What this exercise requires is a verbatim reproduction of the data below.

#### DATA:
= = = =

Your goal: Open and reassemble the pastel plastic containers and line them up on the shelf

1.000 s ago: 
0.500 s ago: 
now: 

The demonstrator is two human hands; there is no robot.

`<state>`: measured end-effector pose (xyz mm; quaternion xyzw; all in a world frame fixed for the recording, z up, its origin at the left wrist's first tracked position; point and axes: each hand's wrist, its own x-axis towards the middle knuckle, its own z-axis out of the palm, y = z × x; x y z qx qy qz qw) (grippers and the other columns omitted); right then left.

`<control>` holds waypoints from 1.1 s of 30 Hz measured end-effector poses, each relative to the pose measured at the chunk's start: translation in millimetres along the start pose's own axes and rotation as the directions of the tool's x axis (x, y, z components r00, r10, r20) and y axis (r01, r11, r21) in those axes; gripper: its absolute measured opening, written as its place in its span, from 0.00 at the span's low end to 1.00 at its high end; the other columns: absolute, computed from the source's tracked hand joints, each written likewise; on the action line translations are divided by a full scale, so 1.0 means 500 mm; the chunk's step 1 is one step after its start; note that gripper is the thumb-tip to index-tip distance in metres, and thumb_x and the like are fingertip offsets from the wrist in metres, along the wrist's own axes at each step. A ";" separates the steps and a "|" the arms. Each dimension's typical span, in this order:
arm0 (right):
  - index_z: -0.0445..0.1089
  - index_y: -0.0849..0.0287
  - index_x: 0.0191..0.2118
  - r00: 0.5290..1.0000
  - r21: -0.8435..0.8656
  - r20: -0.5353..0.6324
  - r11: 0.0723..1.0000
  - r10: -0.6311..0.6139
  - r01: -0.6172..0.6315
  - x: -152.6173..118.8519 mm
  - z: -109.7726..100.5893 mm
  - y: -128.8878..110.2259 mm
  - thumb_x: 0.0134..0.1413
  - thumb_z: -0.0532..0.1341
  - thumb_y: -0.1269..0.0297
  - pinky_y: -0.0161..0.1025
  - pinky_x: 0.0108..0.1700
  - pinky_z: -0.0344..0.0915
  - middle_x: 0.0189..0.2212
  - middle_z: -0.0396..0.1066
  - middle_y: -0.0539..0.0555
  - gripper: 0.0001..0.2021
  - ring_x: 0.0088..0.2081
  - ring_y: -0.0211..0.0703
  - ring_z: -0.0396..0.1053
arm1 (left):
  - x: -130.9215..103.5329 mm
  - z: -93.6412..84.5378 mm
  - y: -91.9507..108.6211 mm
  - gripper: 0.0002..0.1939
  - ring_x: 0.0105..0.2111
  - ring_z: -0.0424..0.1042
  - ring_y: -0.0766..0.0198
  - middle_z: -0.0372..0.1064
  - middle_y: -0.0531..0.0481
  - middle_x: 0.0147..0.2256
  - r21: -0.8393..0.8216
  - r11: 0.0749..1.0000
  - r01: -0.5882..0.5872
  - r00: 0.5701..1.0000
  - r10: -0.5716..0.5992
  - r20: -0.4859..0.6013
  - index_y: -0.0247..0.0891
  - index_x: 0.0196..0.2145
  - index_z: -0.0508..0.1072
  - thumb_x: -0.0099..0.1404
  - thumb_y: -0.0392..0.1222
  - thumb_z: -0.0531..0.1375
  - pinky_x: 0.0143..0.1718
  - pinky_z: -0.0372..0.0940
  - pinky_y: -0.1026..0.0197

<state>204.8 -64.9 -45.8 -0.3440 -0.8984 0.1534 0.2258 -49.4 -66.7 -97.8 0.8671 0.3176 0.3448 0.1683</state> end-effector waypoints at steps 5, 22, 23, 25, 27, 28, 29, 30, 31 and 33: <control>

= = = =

#### RESULT OF THIS TASK:
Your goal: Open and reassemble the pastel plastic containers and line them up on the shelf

1.000 s ago: 
0.500 s ago: 
now: 

The demonstrator is two human hands; there is no robot.

`<state>`: measured end-effector pose (xyz mm; quaternion xyzw; all in a world frame fixed for the recording, z up, its origin at the left wrist's first tracked position; point and axes: each hand's wrist, its own x-axis towards the middle knuckle, its own z-axis out of the palm, y = z × x; x y z qx qy qz qw) (grippers and the other columns omitted); right then left.

`<control>` holds waypoints from 1.1 s of 30 Hz measured end-effector poses, each relative to the pose measured at the chunk's start: translation in millimetres along the start pose's own axes and rotation as the directions of the tool's x axis (x, y, z components r00, r10, r20) and y axis (r01, r11, r21) in those axes; gripper: its absolute measured opening, written as its place in its span, from 0.00 at the span's low end to 1.00 at its high end; the other columns: absolute, computed from the source's tracked hand joints, each written likewise; on the action line translations are divided by a full scale, so 1.0 means 500 mm; the chunk's step 1 is one step after its start; note that gripper is the thumb-tip to index-tip distance in metres, and thumb_x and the like are fingertip offsets from the wrist in metres, along the wrist's own axes at each step. A ";" separates the steps and a "|" the arms. Each dimension's typical span, in this order:
arm0 (right):
  - index_z: -0.0445..0.1089
  - index_y: -0.0849..0.0287
  - index_x: 0.0191..0.2118
  - r00: 0.5290..1.0000
  - r21: -0.8435..0.8656
  - r20: -0.5353..0.6324
  - r11: 0.0723..1.0000
  - r10: -0.6311..0.6139
  - r01: -0.6172..0.6315
  - x: -152.6173..118.8519 mm
  - z: -109.7726..100.5893 mm
  - y: -128.8878..110.2259 mm
  - thumb_x: 0.0134..0.1413
  - thumb_z: -0.0532..0.1341
  - thumb_y: -0.1269..0.0297
  - pinky_y: -0.0161..0.1025
  - pinky_x: 0.0108..0.1700
  - pinky_z: -0.0344..0.0915
  - middle_x: 0.0189..0.2212
  - middle_z: -0.0396..0.1066
  - middle_y: -0.0539..0.0555
  - gripper: 0.0001..0.2021
  - ring_x: 0.0088..0.2081
  - ring_y: -0.0211..0.0703
  - ring_z: -0.0396..0.1053
arm1 (left):
  - x: -130.9215..103.5329 mm
  - z: -93.6412..84.5378 mm
  - y: -91.9507..108.6211 mm
  - gripper: 0.0002..0.1939
  - ring_x: 0.0105..0.2111
  - ring_z: -0.0424..0.1042
  - ring_y: -0.0766..0.0198
  - middle_z: -0.0372..0.1064
  - middle_y: -0.0531..0.0481
  - middle_x: 0.0147..0.2256
  - r21: -0.8393..0.8216
  - r11: 0.0749..1.0000
  - r01: -0.5882..0.5872
  - r00: 0.5701..1.0000
  - r10: -0.5716..0.5992
  - r20: -0.4859..0.6013
  - index_y: -0.0247..0.0891
  - index_x: 0.0196..0.2145
  - index_z: -0.0508..0.1072
  - thumb_x: -0.0099..0.1404
  - thumb_y: -0.0392..0.1222
  - thumb_z: -0.0531..0.1375
  - pinky_x: 0.0143..0.1718
  - pinky_z: -0.0372..0.0940
  - pinky_y: -0.1026..0.0197

<state>204.8 -64.9 -45.8 -0.3440 -0.8984 0.1534 0.2258 -49.4 -66.7 -97.8 0.8671 0.3176 0.3448 0.1683</state> end-effector waypoints at steps 5, 22, 23, 25, 27, 28, 29, 30, 31 and 33: <control>

No further output is required.